Chicago, IL Building Explosion, May 1895

AN EXPLOSION.

Thirteen Persons Terribly Burned in a Fire at Chicago.

THE VICTIMS DYING

Several Injured Fatally---A Scene of Wild Excitement.

CHICAGO, May 11.---By an explosion of gas at 1:15 o'clock this morning, in the building, 10 Sherman street, thirteen persons were terribly burned, some of them fatally. The lower floor of the building was occupied by August Meischall as a saloon, and the two upper floors as a boarding house. Meischall jumped out of a window on the third floor and received injuries that will probably result fatally. Mrs. Meischall and her two children were badly burned. The following were injured:

Joseph Dennier, a boarder, burned internally and cannot recover. Unconscious when taken from the building. Taken to the county hospital.

Edward Cwinn, terribly burned about head and chest; taken to the county hospital; cannot recover.

August Meischall, proprietor of the boarding house; jumped from third floor, badly burned and both legs broken. Taken to St. Luke's hospital, and cannot recover.

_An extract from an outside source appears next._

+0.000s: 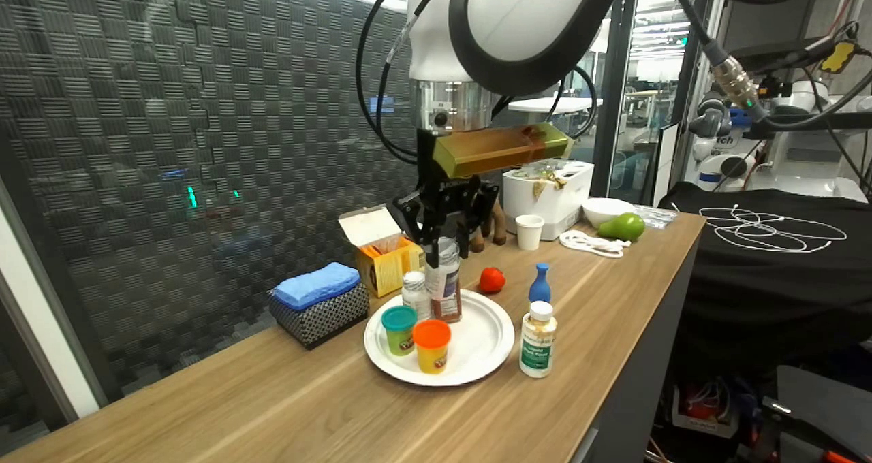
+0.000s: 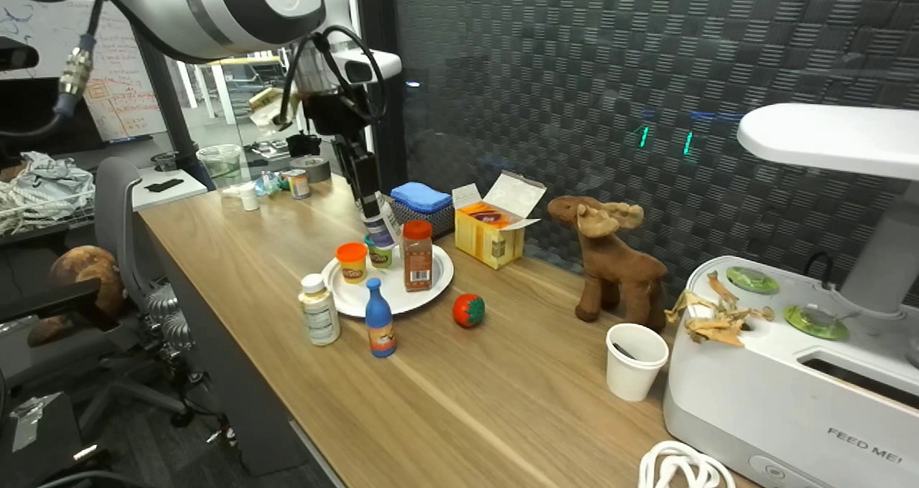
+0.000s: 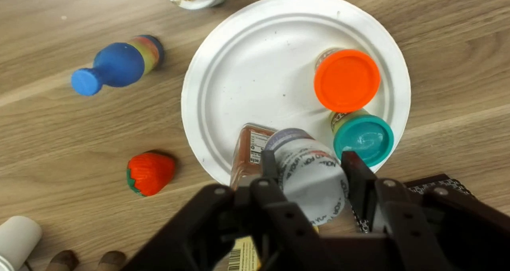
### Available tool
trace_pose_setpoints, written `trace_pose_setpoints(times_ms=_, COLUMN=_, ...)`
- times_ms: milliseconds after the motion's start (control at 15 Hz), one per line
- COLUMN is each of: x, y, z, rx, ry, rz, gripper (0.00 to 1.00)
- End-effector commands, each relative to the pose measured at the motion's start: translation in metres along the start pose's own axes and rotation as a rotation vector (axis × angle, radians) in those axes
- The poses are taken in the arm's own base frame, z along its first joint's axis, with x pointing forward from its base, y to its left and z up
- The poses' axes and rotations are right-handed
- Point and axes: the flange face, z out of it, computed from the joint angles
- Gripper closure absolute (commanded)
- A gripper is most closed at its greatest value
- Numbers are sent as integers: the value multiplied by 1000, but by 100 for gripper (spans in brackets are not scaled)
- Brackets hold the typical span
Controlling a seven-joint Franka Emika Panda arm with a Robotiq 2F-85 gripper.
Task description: Put the bottles and red plushy on the table onto the plate
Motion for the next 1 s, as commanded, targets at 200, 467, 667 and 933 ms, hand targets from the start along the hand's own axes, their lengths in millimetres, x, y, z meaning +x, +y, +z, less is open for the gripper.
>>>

Mrs. Mary Meischall, wife of August Meischall, cut about head and face. Removed to St. Luke's hospital.

Lena Meischall, 8-months-old babe of Mr. and Mrs. Meischall, burned and bruised above the face; taken to St. Luke's hospital.

Mary Meischall, 2-year-old daughter of Mr. and Mrs. Meischall, slightly burned about the hands; taken with mother to St. Luke's hospital.

John Norman, cut about face; injuries not serious.

Pierre Rougue, a boarder, cut and bruised about face and inhaled gas; taken to county hospital.

Alex St. Sune, terribly from head to feet, and will die; at county hospital.

Unidentified man at county hospital, will die.

The concussion shook the building from its foundation, and was heard several blocks away.

Pinkerton Watchman John Rie was standing at Jackson street and Fifth avenue when he was startled by the explosion. He ran to Sherman street, and just as he turned the corner at Jackson he saw flames leaping out of Meischall's saloon. Rie ran to the engine house at Van Buren street and Fifth avenue, and gave the alarm. Marshal Musham, who was first to reach the scene, saw Meischall at the window in the third story preparing to jump.